Tuesday, 2 June 2015

Dark Matter Spiced Rum - science for the win!

Spiced rum, the creator of myriad student hangovers, a drink that somehow takes the word "spiced" to mean "a ton of synthetic vanilla".  With a few, very few, honourable exceptions I'm not a fan of the breed.  Into this market, dominated as it is by the nautical themed behemoths that are Captain Morgan's Spiced and Kraken comes Dark Matter.



Founded by brothers Jim and John Ewen this new micro-distillery based in Banchory in North-East Scotland is about as far as you can get from the "yo-ho-ho" "but why is the rum gone?" marketing that predominates in the rum world both in approach and geography.

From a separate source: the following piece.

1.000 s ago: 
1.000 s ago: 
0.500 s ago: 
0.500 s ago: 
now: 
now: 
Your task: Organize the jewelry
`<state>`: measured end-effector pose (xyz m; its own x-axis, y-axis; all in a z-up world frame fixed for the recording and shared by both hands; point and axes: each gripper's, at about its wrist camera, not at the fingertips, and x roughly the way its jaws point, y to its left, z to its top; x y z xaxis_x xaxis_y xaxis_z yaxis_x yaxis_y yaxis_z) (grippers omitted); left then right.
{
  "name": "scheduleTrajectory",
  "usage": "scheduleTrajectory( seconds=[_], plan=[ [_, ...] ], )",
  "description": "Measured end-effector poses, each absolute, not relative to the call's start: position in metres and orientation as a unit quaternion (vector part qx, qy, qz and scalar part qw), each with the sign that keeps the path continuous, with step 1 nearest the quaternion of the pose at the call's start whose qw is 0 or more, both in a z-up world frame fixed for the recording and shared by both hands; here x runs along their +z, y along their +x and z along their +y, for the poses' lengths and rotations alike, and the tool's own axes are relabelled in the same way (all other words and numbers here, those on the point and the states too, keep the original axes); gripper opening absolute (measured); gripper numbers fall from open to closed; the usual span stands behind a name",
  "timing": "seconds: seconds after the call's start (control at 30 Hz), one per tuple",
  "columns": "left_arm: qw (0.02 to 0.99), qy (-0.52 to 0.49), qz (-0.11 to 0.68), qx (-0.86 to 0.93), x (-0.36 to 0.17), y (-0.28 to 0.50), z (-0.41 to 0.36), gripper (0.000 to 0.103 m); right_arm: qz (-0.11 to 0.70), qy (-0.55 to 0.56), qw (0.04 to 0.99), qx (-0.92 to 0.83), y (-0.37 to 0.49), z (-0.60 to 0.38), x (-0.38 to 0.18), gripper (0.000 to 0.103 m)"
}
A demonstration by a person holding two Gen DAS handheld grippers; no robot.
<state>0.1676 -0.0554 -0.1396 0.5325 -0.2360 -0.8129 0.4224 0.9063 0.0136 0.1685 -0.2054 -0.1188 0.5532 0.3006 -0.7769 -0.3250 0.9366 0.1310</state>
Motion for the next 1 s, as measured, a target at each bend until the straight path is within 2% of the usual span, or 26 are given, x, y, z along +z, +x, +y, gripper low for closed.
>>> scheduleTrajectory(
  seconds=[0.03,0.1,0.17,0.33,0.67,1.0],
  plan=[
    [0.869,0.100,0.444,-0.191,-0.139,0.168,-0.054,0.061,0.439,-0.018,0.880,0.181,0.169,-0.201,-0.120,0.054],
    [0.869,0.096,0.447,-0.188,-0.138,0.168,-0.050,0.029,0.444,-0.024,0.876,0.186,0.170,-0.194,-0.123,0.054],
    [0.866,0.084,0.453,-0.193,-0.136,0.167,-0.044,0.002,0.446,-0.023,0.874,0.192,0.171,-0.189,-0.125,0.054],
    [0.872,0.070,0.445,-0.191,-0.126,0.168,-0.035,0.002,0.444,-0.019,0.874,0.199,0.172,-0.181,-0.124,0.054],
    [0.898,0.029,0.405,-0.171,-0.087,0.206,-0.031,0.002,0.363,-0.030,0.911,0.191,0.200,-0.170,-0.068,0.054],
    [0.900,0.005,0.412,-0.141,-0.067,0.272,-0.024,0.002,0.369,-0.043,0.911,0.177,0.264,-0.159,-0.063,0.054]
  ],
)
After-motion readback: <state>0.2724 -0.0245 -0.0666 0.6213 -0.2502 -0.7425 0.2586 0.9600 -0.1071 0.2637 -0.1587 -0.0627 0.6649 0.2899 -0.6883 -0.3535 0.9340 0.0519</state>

Taking a scientific approach to the rum making process the brothers spent two years experimenting with different yeast strains and indeed isolated a local wild strain of yeast in an effort to perfect their product. After changes to the tax laws made micro-distilleries more economically viable they spotted that while new gin distilleries are popping up everywhere there was no-one else distilling their own rum.  

Working with a custom still that is designed to give lots of lovely copper contact to the liquid the brothers have started their portfolio with this spiced rum at £35 for a 70cl bottle at 40% ABV. Made using the highest purity molasses available in a custom built distillery this is obviously going for a more discerning drinker, the type of consumer that has helped fuel the craft beer and micro-distilling explosion in recent years.  


Firstly I have to say I love the bottle design, it's simple, it's clean and it's distinctive bearing the statement:
"Our curiosity drives us while science inspires us. Combining knowledge and imagination we obsessively pursue flavour through systematic study, observation and experiment."

Now many a lovely bottle has been let down by a poor liquid but opening a bottle of Dark Matter you're immediately hit by, well, spice. Ginger and cloves mixed with stewed fruits give an immediate warmth.

That ginger comes to the fore on the first sip followed by pepper and a soft chilli and the fruit mellows everything out to create a very well balanced drink. 

There's a very pleasant lingering aftertaste and this goes down very, very smoothly for a rum that must be very young indeed given their first distillation was only in April.

Some of the depth and complexity of flavour comes from borrowing a technique from the bourbon world. As the molasses is fermented some of the liquid that is left in the still after distillation is added back to increase the complexity of flavours produced, bourbon fans will recognise this as "sour mashing".

This is a very, very impressive rum indeed, a spiced rum that is truly spicy, that can be sipped easily.  Innovation and craft like this should be applauded. 

What a rum aged in the Aberdeenshire climate will turn out like I'm very keen to find out and also look forward to the white rum that is in the pipeline.

This is an excellent purchase that I truly did not expect to enjoy as much as I did.